What needs to be done: Every line from the one containing "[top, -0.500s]" through the last line below should be reproduced exactly; please include nothing else.

Records supplied:
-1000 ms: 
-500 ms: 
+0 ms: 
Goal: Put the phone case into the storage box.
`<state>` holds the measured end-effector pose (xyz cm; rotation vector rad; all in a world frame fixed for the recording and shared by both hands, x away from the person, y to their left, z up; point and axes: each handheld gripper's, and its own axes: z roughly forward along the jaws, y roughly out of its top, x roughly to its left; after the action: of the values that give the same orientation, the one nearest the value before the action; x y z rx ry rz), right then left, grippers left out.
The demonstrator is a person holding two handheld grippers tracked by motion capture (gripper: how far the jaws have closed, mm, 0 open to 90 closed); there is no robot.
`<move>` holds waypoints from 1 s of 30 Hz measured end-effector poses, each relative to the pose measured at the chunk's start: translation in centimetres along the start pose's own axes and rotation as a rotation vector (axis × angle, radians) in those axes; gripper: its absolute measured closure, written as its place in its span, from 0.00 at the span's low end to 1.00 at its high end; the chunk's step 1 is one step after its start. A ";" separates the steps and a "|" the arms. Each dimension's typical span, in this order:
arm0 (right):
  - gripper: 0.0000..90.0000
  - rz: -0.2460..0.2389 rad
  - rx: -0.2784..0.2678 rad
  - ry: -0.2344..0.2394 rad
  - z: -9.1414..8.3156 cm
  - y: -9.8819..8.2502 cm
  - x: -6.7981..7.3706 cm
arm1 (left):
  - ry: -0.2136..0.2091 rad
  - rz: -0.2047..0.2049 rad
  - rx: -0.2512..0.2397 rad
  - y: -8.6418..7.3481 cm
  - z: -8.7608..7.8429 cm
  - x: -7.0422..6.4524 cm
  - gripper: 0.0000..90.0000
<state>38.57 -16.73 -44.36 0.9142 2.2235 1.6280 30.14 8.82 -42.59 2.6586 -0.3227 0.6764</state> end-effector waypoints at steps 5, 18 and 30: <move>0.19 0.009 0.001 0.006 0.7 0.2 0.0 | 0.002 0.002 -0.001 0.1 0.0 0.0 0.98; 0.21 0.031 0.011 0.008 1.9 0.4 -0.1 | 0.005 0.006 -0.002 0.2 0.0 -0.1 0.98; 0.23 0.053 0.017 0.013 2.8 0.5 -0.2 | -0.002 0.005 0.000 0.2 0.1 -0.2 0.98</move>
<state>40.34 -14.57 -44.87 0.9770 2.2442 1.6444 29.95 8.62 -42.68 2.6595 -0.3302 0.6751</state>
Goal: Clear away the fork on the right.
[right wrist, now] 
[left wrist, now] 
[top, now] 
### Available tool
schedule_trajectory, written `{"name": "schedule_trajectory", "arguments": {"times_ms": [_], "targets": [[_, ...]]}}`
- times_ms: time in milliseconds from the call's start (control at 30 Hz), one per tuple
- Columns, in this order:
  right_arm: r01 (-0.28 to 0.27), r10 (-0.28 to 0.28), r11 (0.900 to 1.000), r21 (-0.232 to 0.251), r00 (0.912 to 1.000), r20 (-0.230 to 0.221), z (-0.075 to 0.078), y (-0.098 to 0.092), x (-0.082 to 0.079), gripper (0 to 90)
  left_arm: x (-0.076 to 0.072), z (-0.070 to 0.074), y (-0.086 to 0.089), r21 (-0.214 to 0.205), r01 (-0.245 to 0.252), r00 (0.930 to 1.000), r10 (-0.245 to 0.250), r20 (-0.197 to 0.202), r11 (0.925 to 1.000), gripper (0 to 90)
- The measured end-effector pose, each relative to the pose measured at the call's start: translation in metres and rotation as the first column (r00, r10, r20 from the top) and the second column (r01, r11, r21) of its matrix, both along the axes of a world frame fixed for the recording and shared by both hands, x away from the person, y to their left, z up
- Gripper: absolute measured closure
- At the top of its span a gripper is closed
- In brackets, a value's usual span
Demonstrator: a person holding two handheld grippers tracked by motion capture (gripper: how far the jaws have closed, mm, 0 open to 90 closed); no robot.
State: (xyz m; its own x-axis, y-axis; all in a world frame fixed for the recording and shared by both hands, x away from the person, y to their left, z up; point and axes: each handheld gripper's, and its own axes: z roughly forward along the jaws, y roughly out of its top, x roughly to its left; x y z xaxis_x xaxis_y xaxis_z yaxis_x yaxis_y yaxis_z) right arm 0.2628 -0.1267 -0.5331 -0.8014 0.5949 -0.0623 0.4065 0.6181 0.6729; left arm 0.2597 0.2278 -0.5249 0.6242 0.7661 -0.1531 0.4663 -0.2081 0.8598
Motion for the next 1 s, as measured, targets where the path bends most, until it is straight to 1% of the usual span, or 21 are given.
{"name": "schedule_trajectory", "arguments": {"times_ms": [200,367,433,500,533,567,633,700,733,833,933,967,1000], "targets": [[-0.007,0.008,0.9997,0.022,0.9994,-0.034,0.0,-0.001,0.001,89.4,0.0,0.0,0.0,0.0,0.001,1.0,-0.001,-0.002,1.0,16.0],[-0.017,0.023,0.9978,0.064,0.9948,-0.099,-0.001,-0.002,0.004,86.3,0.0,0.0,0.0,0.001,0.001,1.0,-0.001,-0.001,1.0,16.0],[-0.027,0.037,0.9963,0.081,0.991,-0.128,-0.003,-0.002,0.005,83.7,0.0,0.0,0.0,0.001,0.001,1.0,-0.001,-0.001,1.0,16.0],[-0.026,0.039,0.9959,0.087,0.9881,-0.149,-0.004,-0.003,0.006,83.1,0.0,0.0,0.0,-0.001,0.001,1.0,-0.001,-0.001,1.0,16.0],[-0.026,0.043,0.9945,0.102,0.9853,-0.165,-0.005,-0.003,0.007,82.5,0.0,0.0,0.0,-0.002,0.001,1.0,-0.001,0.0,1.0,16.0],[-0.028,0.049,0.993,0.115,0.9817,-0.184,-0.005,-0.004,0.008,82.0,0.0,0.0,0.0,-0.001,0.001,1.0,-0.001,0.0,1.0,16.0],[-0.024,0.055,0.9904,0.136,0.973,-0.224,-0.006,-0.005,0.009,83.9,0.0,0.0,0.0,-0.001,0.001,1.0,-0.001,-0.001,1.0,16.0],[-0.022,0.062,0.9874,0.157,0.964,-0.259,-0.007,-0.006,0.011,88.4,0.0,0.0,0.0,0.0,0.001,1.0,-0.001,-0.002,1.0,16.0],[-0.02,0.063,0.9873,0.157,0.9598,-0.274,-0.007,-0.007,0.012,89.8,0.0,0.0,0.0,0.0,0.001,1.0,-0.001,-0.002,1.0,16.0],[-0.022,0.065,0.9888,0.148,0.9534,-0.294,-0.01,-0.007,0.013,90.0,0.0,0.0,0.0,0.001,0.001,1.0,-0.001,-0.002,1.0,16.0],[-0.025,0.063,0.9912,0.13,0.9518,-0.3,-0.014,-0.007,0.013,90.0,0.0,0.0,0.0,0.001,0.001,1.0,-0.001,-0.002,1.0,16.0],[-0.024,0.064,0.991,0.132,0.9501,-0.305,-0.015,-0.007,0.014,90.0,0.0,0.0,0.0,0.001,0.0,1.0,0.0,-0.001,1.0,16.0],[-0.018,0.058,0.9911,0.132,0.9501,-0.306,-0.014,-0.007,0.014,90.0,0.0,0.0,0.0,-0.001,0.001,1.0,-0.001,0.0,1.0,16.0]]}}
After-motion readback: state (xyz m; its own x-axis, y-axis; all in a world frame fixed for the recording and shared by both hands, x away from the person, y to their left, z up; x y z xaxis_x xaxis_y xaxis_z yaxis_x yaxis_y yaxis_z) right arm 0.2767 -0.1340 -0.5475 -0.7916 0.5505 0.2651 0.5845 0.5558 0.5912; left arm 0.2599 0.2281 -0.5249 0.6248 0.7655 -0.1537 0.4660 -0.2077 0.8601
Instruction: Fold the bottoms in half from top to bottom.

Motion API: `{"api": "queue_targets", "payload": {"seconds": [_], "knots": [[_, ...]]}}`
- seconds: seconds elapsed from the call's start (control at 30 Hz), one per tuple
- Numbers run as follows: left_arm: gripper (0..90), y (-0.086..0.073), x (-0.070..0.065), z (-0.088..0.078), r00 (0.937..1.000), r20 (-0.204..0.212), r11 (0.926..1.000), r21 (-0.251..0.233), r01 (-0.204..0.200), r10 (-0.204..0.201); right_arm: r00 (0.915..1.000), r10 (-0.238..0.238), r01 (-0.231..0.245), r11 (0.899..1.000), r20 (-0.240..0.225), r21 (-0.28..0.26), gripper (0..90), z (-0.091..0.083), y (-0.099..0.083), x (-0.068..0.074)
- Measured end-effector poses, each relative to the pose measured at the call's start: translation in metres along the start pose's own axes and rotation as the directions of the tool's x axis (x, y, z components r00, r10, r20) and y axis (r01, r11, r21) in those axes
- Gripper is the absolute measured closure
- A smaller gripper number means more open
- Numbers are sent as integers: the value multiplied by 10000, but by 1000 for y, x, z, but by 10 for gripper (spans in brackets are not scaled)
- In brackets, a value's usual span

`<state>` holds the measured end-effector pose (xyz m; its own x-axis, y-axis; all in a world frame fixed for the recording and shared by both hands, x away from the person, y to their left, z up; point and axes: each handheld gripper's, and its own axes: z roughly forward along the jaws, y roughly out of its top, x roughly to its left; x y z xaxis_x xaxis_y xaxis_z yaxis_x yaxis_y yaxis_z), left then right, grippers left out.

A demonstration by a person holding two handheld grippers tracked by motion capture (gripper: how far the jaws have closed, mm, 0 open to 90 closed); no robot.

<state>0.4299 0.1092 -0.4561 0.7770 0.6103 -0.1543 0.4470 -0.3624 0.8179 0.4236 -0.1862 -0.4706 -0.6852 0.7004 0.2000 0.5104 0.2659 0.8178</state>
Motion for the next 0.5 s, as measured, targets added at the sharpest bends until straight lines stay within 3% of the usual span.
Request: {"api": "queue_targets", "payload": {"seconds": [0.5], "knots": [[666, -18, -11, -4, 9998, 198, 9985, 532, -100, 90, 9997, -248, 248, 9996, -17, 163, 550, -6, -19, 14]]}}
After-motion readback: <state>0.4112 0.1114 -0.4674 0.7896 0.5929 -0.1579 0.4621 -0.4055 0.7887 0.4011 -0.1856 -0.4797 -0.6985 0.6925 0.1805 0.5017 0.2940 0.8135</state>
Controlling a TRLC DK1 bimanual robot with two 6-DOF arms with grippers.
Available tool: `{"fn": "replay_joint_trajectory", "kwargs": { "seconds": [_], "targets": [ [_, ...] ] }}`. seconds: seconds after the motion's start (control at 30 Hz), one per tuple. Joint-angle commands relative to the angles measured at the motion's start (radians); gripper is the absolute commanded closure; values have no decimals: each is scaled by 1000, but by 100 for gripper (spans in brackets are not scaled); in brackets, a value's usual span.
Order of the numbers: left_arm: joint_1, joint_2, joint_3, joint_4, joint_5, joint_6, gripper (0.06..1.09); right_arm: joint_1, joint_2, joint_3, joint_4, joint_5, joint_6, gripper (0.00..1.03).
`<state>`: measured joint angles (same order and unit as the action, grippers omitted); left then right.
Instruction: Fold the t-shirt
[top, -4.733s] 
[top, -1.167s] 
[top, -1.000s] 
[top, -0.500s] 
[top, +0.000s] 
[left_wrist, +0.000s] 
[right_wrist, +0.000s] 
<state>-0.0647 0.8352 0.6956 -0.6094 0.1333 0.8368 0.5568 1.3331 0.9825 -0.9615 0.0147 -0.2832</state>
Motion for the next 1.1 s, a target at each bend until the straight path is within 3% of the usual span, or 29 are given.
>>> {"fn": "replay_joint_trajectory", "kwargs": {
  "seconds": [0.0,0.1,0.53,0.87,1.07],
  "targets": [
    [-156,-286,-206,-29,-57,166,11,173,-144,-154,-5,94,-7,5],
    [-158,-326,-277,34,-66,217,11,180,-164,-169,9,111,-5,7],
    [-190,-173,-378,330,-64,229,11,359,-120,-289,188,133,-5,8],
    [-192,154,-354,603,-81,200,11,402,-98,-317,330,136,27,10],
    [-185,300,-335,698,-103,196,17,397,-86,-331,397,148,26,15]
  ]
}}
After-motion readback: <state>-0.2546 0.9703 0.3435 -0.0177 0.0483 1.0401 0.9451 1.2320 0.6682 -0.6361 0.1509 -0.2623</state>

Answer below:
[top, -0.500s] 
[top, +0.000s] 
[left_wrist, +0.000s] 
[right_wrist, +0.000s] 
<state>-0.0647 0.8352 0.6956 -0.6094 0.1333 0.8368 0.5568 1.3331 0.9825 -0.9615 0.0147 -0.2832</state>
Motion for the next 1.1 s, a target at each bend until the straight path is within 3% of the usual span, or 29 are given.
>>> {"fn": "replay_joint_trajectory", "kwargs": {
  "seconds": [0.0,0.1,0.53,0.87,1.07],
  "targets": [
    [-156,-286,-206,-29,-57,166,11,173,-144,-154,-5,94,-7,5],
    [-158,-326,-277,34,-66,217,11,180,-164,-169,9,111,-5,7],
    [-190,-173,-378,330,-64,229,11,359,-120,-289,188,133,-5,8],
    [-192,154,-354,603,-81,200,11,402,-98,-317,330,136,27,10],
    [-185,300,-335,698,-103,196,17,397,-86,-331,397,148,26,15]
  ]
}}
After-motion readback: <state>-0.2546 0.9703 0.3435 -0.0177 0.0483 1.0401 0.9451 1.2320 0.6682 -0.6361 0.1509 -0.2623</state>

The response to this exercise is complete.